Equitable Life (Payments) Bill Debate

Full Debate: Read Full Debate
Department: HM Treasury
Tuesday 14th September 2010

(14 years, 3 months ago)

Commons Chamber
Read Full debate Read Hansard Text Read Debate Ministerial Extracts
James Morris Portrait James Morris (Halesowen and Rowley Regis) (Con)
- Hansard - -

Like other hon. Members, I welcome the Government’s recent announcement and their timetable. Second Reading of the Bill tonight would be a significant step forward. However, as others have acknowledged, this has been a long saga that has tested the patience of all concerned.

The reports and analyses of the past decade are voluminous, and the saga has come to resemble a Dickensian tale that would not be out of place in a novel like “Bleak House”. I recognise that there are important questions—they have been debated in the House this evening—about the relative merits of the ombudsman versus Chadwick, and I, too, have reservations about key recommendations of the Chadwick report, but at the heart of the matter is morality. As the Public Administration Committee report of March 2009 said in response to the then Government’s response to the ombudsman’s reports, there is a clear moral dimension. The Committee said that it was morally indefensible for the Government to accept maladministration by public bodies without taking the necessary action to right those wrongs.
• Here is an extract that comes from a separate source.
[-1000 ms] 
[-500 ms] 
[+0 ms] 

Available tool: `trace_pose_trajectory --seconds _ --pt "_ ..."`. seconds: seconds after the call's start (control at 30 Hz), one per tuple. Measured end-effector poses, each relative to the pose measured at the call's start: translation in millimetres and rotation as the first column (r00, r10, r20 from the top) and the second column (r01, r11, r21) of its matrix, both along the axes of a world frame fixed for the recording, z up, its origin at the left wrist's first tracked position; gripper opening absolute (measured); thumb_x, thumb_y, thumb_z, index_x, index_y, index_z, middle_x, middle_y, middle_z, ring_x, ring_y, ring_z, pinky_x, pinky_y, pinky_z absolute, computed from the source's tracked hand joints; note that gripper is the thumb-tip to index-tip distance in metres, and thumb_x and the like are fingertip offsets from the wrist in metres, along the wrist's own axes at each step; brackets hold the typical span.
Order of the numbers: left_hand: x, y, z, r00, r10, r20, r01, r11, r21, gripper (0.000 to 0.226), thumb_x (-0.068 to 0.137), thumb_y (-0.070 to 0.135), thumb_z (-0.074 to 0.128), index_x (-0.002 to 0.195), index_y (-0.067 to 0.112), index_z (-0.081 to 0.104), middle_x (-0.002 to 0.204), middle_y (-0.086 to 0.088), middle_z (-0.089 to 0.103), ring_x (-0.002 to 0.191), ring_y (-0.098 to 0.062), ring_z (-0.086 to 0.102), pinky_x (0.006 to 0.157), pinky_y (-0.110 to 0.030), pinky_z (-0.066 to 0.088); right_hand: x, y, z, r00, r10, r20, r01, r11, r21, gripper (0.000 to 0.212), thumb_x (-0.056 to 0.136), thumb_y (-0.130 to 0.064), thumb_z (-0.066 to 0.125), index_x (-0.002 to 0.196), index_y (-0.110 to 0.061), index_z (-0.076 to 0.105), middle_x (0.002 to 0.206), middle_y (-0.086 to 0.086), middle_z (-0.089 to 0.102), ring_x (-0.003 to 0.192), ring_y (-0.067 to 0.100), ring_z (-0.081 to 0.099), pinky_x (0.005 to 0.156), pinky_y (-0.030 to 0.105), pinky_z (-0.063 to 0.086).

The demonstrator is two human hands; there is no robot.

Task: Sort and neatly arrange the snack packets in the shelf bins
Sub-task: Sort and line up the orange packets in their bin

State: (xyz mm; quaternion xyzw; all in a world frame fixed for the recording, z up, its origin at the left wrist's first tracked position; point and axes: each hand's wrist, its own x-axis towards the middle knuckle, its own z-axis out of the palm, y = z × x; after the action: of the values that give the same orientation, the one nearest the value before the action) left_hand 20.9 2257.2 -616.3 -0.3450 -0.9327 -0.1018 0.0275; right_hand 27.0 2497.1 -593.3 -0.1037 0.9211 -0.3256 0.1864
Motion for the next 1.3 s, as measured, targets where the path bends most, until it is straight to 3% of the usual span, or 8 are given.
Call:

We need to bear that message—that moral dimension—in mind as we debate this important Bill and this sorry saga, and we must not forget it.

Like other hon. Members, I have spoken to many of my constituents, and I know the human cost of this debacle. People who have worked hard and done the right thing have seen their dreams of retirement go down the drain. We cannot walk away from our moral duty to those people. That is why it is our duty to provide fair and appropriate compensation for them.

As other hon. Members have pointed out, there are wider policy implications. As my hon. Friend the Member for Mid Norfolk (George Freeman) remarked, we need to build trust in our pension system, which has been tarnished principally by the Equitable Life debacle. We need a successful resolution to the matter. That would help not only to compensate Equitable Life policyholders, but to restore trust in our financial services industry. I welcome the Bill and the Government’s early decisions, but we cannot afford further delay. We need to do our duty to the people who have lost out in the Equitable Life debacle.